The content of the structural unit derived from 1-butene is 80.0 to 99.9 mol%, the structural unit derived from at least one olefin selected from ethylene and an α-olefin other than 1-butene having 3 to 20 carbon atoms. The total content (K) is 0.1 to 20.0 mol% (however, the total of the content of the structural unit derived from 1-butene and the total content (K) of the structural unit derived from olefin is 100 mol) %) And the following requirements (i) to (iii):
(I) The pentad isotacticity (mmmm) measured by ¹³ C-NMR is 94.0% or more and 99.9% or less.
(Ii) The syndiotactic triad fraction (rr) measured by ¹³ C-NMR is 1.5% or less.
(Iii) The intrinsic viscosity [η] in the decalin solvent at 135 ° C. is in the range of 0.5 to 5.5 dl / g.   The content of the structural unit derived from 1-butene is 90.0 to 99.9 mol%, and the total content (K) is 0.1 to 10.0 mol%. Butene copolymer.   The content of structural units derived from 1-butene is 90.0 to 96.2 mol%, and the total content (K) of structural units derived from olefins is 3.8 to 10.0 mol%. The 1-butene copolymer according to 1. The 1-butene copolymer according to any one of claims 1 to 3, further satisfying the following requirement (iv):
(Iv) The ratio of the weight average molecular weight to the number average molecular weight (Mw / Mn) measured by gel permeation chromatography (GPC) is in the range of 1.5 to 20.0. Furthermore, the 1-butene copolymer of any one of Claims 1-4 which satisfy | fills the following requirements (v).

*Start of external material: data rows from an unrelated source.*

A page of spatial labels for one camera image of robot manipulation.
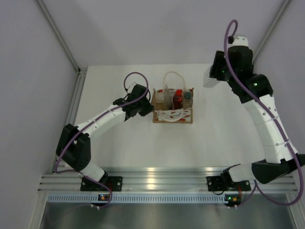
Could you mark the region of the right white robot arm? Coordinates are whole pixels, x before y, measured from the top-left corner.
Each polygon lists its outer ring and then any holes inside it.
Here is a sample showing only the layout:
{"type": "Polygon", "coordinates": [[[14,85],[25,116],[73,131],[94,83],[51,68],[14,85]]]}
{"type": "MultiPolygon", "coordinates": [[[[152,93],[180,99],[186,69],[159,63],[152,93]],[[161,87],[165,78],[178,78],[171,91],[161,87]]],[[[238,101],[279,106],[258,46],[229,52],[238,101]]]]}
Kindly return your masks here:
{"type": "Polygon", "coordinates": [[[264,149],[264,159],[250,164],[238,164],[225,169],[222,185],[234,189],[239,182],[256,180],[267,184],[305,165],[305,156],[299,154],[287,136],[282,136],[282,127],[275,106],[273,89],[263,74],[253,72],[253,51],[244,36],[226,39],[230,47],[227,53],[217,51],[209,77],[227,82],[232,92],[249,113],[264,149]]]}

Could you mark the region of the aluminium mounting rail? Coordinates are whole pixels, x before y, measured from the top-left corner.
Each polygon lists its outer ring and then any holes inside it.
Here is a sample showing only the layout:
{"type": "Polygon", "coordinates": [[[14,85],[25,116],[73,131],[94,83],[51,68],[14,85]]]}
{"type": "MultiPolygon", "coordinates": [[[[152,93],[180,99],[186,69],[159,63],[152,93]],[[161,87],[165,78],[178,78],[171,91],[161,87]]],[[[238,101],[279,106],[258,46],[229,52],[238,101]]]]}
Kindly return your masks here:
{"type": "MultiPolygon", "coordinates": [[[[110,167],[109,176],[122,177],[123,193],[206,193],[207,177],[222,172],[222,167],[191,168],[134,168],[110,167]]],[[[43,175],[38,186],[40,192],[79,192],[81,178],[75,172],[43,175]]]]}

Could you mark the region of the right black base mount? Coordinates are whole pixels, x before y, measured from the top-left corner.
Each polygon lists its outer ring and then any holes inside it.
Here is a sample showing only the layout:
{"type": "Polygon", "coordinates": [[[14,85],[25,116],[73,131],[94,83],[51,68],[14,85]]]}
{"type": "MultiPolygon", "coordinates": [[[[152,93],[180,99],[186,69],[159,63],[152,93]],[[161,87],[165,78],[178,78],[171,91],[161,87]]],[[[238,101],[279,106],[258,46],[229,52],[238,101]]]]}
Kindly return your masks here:
{"type": "Polygon", "coordinates": [[[216,195],[221,195],[226,191],[226,185],[221,176],[209,176],[206,177],[208,191],[213,192],[216,195]]]}

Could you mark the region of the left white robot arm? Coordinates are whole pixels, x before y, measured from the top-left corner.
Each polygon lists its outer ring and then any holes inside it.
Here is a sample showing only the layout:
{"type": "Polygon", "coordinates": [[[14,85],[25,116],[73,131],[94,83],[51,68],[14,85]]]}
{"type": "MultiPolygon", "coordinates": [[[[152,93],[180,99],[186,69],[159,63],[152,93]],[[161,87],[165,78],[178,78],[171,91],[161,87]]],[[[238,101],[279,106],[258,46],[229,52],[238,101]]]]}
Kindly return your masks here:
{"type": "Polygon", "coordinates": [[[108,174],[91,157],[91,143],[115,125],[136,115],[146,116],[154,110],[147,98],[148,89],[134,83],[125,98],[115,100],[101,114],[78,125],[67,124],[61,133],[56,149],[59,159],[66,162],[76,172],[88,177],[98,191],[108,184],[108,174]]]}

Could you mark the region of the white bottle grey cap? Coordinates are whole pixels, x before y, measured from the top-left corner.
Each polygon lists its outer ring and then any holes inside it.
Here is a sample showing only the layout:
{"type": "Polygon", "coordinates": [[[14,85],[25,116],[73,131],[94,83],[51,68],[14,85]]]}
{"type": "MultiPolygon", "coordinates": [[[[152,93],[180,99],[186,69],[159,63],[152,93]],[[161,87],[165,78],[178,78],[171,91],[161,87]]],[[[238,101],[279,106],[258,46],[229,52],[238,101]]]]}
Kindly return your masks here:
{"type": "Polygon", "coordinates": [[[203,74],[203,87],[204,88],[213,88],[213,87],[217,86],[217,84],[220,82],[215,78],[210,78],[211,67],[212,67],[212,64],[209,65],[209,67],[203,74]]]}

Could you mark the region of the red liquid bottle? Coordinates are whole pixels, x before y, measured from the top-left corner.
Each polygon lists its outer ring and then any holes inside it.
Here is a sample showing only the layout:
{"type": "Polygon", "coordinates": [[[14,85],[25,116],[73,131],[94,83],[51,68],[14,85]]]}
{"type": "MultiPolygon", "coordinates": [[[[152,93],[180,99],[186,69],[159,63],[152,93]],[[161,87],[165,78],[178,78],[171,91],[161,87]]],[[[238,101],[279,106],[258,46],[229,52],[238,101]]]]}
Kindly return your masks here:
{"type": "Polygon", "coordinates": [[[173,96],[173,109],[178,110],[182,108],[183,90],[177,89],[173,96]]]}

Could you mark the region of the burlap watermelon canvas bag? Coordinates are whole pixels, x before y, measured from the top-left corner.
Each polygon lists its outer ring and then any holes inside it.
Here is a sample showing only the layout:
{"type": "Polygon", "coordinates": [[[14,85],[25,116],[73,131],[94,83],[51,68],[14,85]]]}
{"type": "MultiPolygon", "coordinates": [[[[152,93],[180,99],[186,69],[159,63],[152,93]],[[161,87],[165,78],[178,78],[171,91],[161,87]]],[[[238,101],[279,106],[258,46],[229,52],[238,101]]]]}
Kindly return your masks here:
{"type": "Polygon", "coordinates": [[[166,110],[163,101],[164,101],[164,88],[166,83],[166,77],[169,74],[175,74],[178,76],[182,81],[182,87],[181,88],[173,88],[174,92],[176,92],[177,89],[182,89],[184,92],[192,92],[192,95],[194,96],[194,89],[193,88],[187,88],[186,82],[184,77],[175,71],[168,71],[164,77],[163,77],[163,87],[162,89],[154,89],[153,90],[153,96],[152,96],[152,105],[154,106],[153,111],[153,119],[152,121],[156,123],[178,123],[178,124],[192,124],[193,123],[193,104],[192,107],[189,109],[184,110],[183,108],[174,110],[172,106],[172,110],[166,110]]]}

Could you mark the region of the beige bottle grey cap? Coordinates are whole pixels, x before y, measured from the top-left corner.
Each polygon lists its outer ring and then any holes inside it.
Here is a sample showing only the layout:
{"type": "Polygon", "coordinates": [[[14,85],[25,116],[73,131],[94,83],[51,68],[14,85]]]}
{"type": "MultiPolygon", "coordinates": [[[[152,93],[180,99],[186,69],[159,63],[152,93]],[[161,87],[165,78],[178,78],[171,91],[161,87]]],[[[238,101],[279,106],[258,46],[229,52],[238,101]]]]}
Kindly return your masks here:
{"type": "Polygon", "coordinates": [[[183,93],[183,109],[189,109],[192,107],[193,104],[193,95],[192,92],[184,92],[183,93]]]}

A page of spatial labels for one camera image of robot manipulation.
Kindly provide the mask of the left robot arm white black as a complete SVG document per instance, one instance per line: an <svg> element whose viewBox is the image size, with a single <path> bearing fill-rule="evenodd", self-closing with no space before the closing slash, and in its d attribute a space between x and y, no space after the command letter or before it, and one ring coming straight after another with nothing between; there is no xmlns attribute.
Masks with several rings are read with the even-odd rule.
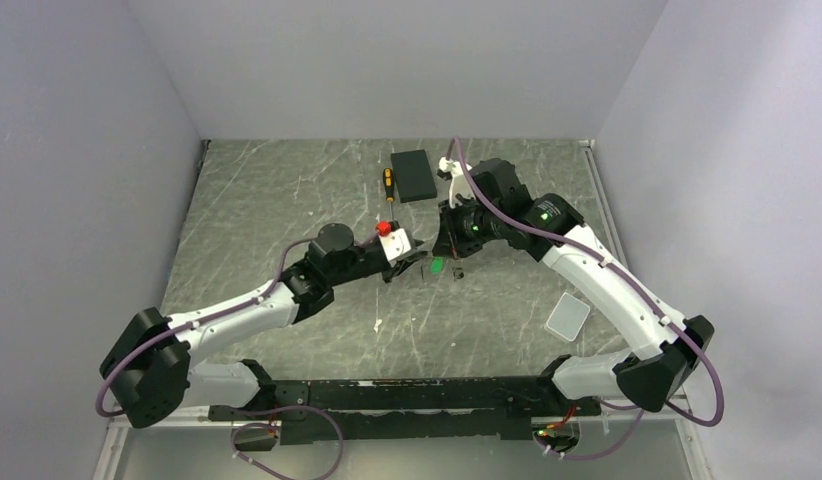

(V) The yield point stress (YS) measured by a tensile test at a tensile speed of 30 mm / min and a measurement temperature of 23 ° C. is 16.0 MPa or more in accordance with JIS K7113. Furthermore, the 1-butene copolymer of any one of Claims 1-5 which satisfy | fills the following requirements (vi).
(Vi) The 95% crystal transition completion time measured by a differential scanning calorimeter is 45 hours or less. The 1-butene copolymer according to any one of claims 1 to 6, wherein at least one olefin selected from α-olefins other than ethylene and 1 to butene having 3 to 20 carbon atoms is propylene.   The 1-butene copolymer according to any one of claims 1 to 6, wherein at least one olefin selected from ethylene and an α-olefin other than 1 to butene having 3 to 20 carbon atoms is ethylene.   The content of the structural unit derived from 1-butene is 90.0 to 97.0 mol%, the total content (K) is 3.0 to 10.0 mol%, and 135 ° C, a decalin solvent The 1-butene copolymer according to claim 1, comprising a polymer having an intrinsic viscosity [η] in the range of 2.0 to 5.5 dl / g.   The 1-butene copolymer according to claim 9, further comprising a 1-butene homopolymer having an intrinsic viscosity [η] in a decalin solvent at 135 ° C in a range of 0.5 to 1.5 dl / g.   The polymer composition containing the 1-butene copolymer of any one of Claims 1-10.   The polymer composition which contains a nucleating agent in the 1-butene copolymer of any one of Claims 1-10.   The composition whose shear viscosity is 65,000 Pa or less in the polymer composition containing the 1-butene copolymer of Claim 11 or 12 in the 190 degreeC measurement by a caprograph.   The molded object formed from the 1-butene copolymer of any one of Claims 1-10, or the polymer composition of any one of Claims 11-13.   The molded body according to claim 14, which is a pipe or a pipe joint.